Yıllardır tarikat ve cemaatlerin gölgesinde nefes almaya çalışan Türkiye, bir kez daha bu karanlık yapılarla yüzleşiyor. Devletin kurallarının onlar için hiçbir geçerliliği yok. Trafikte hasta taşıyan ambulanslarla yarışıyorlar, hastaların aciliyeti umurlarında değil bu kan emici vampirlerin. Yasaklar onlar için değil, sokaktaki vatandaş için. Çünkü onların arkasında AKP iktidarının koruyucu eli var.
Hatırlayalım: Daha önce Menzil Cemaati'nin Adıyaman’daki merkezinden gelen bir liderin karşılama görüntüleri servis edilmiş, halk bu şatafata isyan etmişti. Bugünse aynı cemaat, İstanbul trafiğini hiçe sayarak çakarlı arabayla kameralar karşısında boy gösteriyor.

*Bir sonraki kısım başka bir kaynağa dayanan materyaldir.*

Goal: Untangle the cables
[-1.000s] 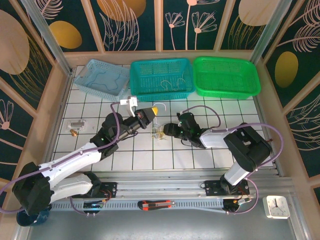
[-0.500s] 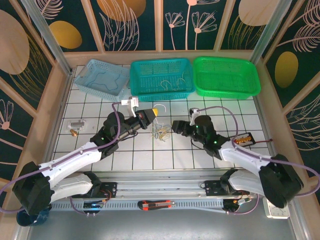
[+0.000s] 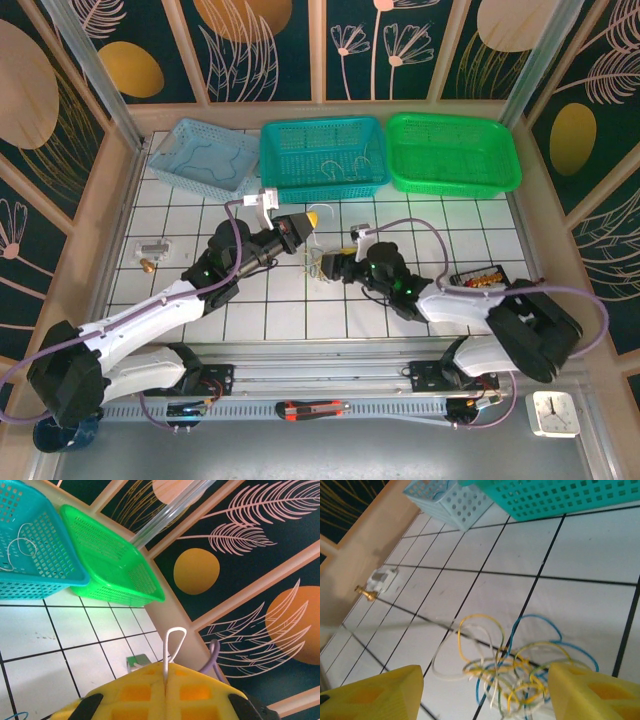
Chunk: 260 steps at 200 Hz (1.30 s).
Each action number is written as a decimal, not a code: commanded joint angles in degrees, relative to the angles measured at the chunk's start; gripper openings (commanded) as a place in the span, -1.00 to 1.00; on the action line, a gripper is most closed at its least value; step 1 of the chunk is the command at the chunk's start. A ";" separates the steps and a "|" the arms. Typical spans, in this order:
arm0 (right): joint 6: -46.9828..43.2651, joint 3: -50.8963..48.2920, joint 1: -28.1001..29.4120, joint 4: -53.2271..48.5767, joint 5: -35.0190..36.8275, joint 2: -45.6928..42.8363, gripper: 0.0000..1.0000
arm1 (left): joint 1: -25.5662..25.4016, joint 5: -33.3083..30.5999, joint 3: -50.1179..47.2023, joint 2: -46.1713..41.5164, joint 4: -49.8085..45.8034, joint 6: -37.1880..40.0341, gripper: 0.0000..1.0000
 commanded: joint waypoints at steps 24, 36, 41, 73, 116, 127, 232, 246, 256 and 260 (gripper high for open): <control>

Sözde maneviyat, özde gösteriş ve dokunulmazlık…
Soruyoruz: Bu şahıslara hesap sorulacak mı? Devlet bu kural tanımazlığa karşı ne yapacak? Sıradan vatandaşa cezayı kesen sistem, bu çakarlı saltanata da "dur" diyebilecek mi?
Unutmayalım: Bu ülkede artık çakarlı araçlar sadece bürokratlara değil, tarikat liderlerine de ait. Onlara kimse dokunamıyor. Çünkü onlar “Menzil”in gölgesinde, ayrıcalıklı bir düzenin içinde yaşıyorlar. Ancak devlet kim olursa olsun bu hukuksuzluğa geçit vermemeli. Kuralları alt üst eden, kamuyu hiçe sayan bu yapılar karşısında artık biri yeter demeli!